Doch diese sehr speziellen kristallinen Schichten können bislang nur von erfahrenem Personal in Handarbeit auf die Katheter aufgetragen werden – ein extrem aufwendiges und ineffizientes Verfahren, bei dem viel Ausschuss anfällt. Diese Technik stößt bei der massenweisen Produktion der qualitativ anspruchsvollen Medizinprodukte schnell an ihre Grenzen.

Lebensrettende Automatisierung

Ein Team am Fraunhofer IPK erforscht deshalb, wie sich das mühsame Verfahren zur Beschichtung von Ballonkathetern automatisieren lässt. Im Rahmen des vom Bundesministerium für Bildung und Forschung (BMBF) geförderten Verbundvorhabens »Heliko – Automatisierte und prozesssichere Wirkstoffbeschichtung von Ballonkathetern« wird zur Zeit der Prototyp eines Beschichtungsautomaten entwickelt. Anhand dieses Technologiedemonstrators wollen die Forschenden zeigen, wie das Verfahren prozesssicher und skalierbar durchgeführt werden kann.

So wollen sie für eine gleichbleibende Qualität und eine insgesamt höhere Wirksamkeit der beschichteten Ballonkatheter sorgen. Denn durch die Automatisierung bisheriger manueller Produktionsschritte können die Kristallstrukturen der Medikamente auf der Ballonoberfläche zuverlässiger ausgebildet werden. Gleichzeitig werden die Herstellungskosten signifikant reduziert.

Wie in der Fraunhofer-Forschung üblich, arbeiten die Wissenschaftler und Wissenschaftlerinnen eng mit Unternehmen zusammen, die auf diesem Bereich Pionierarbeit leisten. Die Firma InnoRa stellt dabei ihr Wissen zur Beschichtung der Ballons zur Verfügung und validiert die erzielten Ergebnisse in eigenen Experimenten. Organical CAD/CAM überführt das entwickelte Beschichtungssystem auf eine Werkzeugmaschine, damit die Ballons im industriellen Maßstab gefertigt werden können. 

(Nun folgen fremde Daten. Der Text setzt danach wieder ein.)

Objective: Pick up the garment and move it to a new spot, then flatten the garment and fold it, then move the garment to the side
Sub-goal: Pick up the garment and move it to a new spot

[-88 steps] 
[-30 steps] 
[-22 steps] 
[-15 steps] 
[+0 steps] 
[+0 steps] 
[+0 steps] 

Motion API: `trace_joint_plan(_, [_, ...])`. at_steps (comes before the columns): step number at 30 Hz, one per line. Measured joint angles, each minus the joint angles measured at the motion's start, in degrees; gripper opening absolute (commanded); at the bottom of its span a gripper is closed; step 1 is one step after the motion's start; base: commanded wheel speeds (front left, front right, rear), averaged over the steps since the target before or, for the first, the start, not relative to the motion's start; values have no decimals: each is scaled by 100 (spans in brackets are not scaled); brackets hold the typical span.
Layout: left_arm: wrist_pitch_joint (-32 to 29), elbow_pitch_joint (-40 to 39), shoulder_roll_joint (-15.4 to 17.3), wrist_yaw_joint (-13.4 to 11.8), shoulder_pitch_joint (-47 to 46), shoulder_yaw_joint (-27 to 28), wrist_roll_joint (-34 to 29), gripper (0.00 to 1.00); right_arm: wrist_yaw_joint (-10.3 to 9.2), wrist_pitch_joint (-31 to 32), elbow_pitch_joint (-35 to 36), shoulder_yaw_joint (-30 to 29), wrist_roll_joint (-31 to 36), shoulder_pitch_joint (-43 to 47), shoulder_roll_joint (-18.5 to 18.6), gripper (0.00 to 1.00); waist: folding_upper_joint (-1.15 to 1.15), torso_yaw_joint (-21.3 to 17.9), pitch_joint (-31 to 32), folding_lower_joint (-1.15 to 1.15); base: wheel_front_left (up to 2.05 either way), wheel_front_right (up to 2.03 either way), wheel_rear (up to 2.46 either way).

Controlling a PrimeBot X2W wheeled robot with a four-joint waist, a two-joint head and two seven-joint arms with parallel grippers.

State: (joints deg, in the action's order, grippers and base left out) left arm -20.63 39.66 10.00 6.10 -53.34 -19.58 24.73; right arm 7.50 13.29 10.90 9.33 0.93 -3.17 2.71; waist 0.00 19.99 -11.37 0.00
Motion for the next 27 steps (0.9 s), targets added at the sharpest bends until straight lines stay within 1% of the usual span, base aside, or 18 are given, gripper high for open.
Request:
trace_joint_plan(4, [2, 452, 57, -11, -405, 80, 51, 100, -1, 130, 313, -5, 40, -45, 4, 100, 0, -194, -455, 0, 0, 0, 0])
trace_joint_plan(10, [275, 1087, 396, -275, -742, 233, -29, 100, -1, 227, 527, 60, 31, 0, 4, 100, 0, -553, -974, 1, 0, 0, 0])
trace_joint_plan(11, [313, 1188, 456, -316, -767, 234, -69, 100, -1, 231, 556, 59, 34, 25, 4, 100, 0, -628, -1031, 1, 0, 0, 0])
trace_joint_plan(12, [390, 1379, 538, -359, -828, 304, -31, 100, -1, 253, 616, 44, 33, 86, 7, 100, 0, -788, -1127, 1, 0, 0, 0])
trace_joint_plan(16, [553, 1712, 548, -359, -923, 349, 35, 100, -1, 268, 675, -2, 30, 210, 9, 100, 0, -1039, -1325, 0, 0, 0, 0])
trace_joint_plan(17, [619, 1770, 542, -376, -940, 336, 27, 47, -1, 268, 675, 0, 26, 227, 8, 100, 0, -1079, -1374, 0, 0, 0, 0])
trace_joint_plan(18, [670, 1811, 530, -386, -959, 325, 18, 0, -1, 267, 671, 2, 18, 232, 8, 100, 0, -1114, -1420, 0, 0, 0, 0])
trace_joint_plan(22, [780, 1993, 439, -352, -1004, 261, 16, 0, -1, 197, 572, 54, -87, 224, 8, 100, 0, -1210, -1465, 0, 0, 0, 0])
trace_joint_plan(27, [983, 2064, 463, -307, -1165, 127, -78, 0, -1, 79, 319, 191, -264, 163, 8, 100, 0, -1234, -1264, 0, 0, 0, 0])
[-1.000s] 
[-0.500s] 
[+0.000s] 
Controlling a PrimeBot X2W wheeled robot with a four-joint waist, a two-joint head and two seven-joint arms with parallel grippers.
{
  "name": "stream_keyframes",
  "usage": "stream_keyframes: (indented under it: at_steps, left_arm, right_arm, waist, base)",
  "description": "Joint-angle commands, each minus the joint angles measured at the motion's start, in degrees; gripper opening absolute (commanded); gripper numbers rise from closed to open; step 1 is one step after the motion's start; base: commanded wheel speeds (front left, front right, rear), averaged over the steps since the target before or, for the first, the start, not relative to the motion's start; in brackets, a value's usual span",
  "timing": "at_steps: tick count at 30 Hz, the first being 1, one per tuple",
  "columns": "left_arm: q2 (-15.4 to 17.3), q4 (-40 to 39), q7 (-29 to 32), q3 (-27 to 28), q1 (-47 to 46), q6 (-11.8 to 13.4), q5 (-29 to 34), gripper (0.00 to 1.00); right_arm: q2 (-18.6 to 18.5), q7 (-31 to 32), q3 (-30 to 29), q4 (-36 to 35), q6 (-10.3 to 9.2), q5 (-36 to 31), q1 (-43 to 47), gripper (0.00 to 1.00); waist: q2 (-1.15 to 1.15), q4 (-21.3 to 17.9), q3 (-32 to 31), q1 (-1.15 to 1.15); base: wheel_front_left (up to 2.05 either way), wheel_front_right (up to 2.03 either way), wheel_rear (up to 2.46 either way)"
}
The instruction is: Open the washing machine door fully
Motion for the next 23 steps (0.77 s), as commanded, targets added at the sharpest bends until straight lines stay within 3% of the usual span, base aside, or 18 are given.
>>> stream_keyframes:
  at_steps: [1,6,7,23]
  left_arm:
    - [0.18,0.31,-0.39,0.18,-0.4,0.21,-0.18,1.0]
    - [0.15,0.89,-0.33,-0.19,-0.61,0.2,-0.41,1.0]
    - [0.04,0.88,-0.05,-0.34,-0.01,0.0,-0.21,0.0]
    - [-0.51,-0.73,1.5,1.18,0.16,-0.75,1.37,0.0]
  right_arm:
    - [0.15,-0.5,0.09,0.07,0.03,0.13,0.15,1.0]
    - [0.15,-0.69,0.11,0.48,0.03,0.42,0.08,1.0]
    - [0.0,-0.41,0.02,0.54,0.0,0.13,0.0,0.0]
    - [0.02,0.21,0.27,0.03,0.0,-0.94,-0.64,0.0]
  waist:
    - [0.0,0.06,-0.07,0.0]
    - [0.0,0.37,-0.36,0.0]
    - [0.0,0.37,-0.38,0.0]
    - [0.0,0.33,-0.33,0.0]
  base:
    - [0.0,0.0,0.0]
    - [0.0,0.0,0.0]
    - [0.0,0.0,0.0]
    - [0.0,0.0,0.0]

Der Beschichtungsautomat soll Ende 2022 fertig sein und dann zügig auf den Markt gebracht werden. Dr. Thomas Speck, Geschäftsführer von InnoRa, ist optimistisch: »Wir rechnen als Ergebnis des Projekts mit einer Steigerung des Marktanteils medikamentenbeschichteter Ballonkatheter und der Akzeptanz dieser spezifischen Therapieform gegenüber der konventionellen Stent-Behandlung.« Zukünftige Patientinnen und Patienten könnten so vor dem Auftreten von Spätthrombosen bewahrt werden.